Large language models (LLMs) have shown growing potential in software engineering, yet few benchmarks evaluate their ability to repair software during migration across instruction set architectures (ISAs). Cross-ISA migration, such as between x86_64 and aarch64, requires handling complex dependencies, heterogeneous toolchains, and long build logs while ensuring executable verification. To address this challenge, we present Build-bench, an end-to-end benchmark that systematically evaluates the capability of LLMs to repair build failures in cross-ISA settings. Build-bench collects 268 real-world failed packages and integrates auxiliary tools including Structure Extraction, File Content Extraction, Content Modification, and Build Verification to support autonomous, tool-augmented reasoning. The repair process operates in an iterative loop where, upon failure, the model receives updated build logs and previous repair outcomes to refine subsequent attempts. Through a comparative evaluation of six representative LLMs, Build-bench reveals that current models achieve a maximum build success rate of 63% and tool usage patterns differ significantly across models.
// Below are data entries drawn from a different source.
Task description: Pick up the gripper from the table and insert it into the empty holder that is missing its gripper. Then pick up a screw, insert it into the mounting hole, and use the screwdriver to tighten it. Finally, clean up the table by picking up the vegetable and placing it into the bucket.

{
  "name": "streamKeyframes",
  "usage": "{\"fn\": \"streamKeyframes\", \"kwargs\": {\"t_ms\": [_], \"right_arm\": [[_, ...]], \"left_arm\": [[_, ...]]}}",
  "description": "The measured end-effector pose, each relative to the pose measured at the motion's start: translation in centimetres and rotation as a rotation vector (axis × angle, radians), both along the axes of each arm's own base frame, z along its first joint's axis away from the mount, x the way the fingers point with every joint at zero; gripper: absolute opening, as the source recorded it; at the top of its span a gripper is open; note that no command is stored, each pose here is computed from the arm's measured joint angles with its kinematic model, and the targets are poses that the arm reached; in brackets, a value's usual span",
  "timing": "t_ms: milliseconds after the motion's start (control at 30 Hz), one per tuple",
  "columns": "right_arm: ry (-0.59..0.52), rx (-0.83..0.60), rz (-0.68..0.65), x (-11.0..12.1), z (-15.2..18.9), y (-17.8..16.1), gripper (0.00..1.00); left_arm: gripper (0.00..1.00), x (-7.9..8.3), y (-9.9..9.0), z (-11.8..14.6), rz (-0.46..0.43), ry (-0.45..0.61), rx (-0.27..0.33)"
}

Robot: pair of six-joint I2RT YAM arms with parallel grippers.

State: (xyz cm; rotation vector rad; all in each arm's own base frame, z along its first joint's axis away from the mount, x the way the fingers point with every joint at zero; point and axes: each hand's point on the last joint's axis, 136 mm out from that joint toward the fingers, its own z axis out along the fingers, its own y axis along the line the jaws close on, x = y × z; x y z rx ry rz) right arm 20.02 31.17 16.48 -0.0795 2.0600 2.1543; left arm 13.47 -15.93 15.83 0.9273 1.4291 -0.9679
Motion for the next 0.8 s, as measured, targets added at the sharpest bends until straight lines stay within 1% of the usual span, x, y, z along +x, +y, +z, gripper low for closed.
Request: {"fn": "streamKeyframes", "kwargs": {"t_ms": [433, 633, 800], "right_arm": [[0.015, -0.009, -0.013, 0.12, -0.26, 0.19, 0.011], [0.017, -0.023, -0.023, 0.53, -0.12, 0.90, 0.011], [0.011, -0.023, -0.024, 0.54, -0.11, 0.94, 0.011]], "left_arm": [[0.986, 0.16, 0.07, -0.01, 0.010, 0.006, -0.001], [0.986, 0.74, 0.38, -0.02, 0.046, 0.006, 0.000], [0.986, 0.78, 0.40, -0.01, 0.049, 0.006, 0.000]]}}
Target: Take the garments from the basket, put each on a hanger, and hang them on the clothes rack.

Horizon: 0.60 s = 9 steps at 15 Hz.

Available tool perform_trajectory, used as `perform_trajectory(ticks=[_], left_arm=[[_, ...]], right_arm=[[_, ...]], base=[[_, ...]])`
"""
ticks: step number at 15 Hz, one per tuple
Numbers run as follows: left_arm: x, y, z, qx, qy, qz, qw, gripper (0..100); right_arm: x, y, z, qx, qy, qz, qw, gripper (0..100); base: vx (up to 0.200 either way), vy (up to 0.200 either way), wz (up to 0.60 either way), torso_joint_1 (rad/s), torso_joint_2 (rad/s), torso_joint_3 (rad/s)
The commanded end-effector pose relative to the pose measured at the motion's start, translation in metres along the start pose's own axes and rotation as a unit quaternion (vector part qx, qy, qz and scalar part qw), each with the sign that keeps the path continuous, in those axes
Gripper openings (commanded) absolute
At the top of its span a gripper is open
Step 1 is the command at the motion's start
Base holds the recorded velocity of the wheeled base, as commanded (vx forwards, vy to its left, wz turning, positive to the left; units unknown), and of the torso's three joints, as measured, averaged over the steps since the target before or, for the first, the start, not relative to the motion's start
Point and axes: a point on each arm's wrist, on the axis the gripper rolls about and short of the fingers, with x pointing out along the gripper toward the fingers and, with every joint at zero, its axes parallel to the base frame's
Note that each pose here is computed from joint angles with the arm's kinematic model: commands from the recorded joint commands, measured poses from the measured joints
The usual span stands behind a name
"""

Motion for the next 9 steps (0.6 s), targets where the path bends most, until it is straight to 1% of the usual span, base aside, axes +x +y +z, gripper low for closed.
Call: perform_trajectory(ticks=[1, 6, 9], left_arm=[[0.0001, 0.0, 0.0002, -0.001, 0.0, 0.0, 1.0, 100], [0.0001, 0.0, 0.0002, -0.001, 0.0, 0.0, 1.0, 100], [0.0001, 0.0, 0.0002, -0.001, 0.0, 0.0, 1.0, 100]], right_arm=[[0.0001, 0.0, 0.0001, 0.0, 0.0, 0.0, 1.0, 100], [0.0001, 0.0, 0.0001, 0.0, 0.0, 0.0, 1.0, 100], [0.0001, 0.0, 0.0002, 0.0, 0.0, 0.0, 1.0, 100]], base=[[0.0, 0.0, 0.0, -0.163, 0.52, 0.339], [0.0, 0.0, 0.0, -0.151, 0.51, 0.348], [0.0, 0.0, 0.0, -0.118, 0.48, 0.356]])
By coupling real build environments with verifiable outcomes, Build-bench establishes the first architecture-aware benchmark for studying LLM-based software build and repair.

Paper Structure

This paper contains 33 sections, 1 equation, 5 figures, 3 tables.

Figures (5)

  • Figure 1: Comparison of different large language models (LLMs) in cross-ISA build repair tasks. (a) shows the success rates (%) achieved on four migration scenarios (x86_64$\rightarrow$aarch64 (F), x86_64$\rightarrow$aarch64 (P), aarch64$\rightarrow$x86_64 (F), and aarch64$\rightarrow$x86_64 (P)), where F denotes Full File Generation and P denotes Patch Generation. (b) summarizes the overall success rates across all tasks for each model.
  • Figure 2: The automatic cross-ISA repair and build pipeline of Build-bench. If the build fails and the maximum iteration $N_{\max}=3$ is not reached, the process repeats with the updated build log as well as the previous repair content.
  • Figure 3: Comparison of tool invocation behavior across LLMs. The bars represent the total number of invocations for each tool per LLM, while the gray line indicates the average number of tool calls per iteration.
  • Figure 4: Comparison of two repair strategies (Full File Generation vs. Patch Generation) across six LLMs and two architecture migration directions. The upper row reports the Build Success Rate, while the lower row presents Efficiency in terms of Average Repair Time (min) and Average Token Consumption (K).
  • Figure 5: Iterative repair process of the texmath package migration.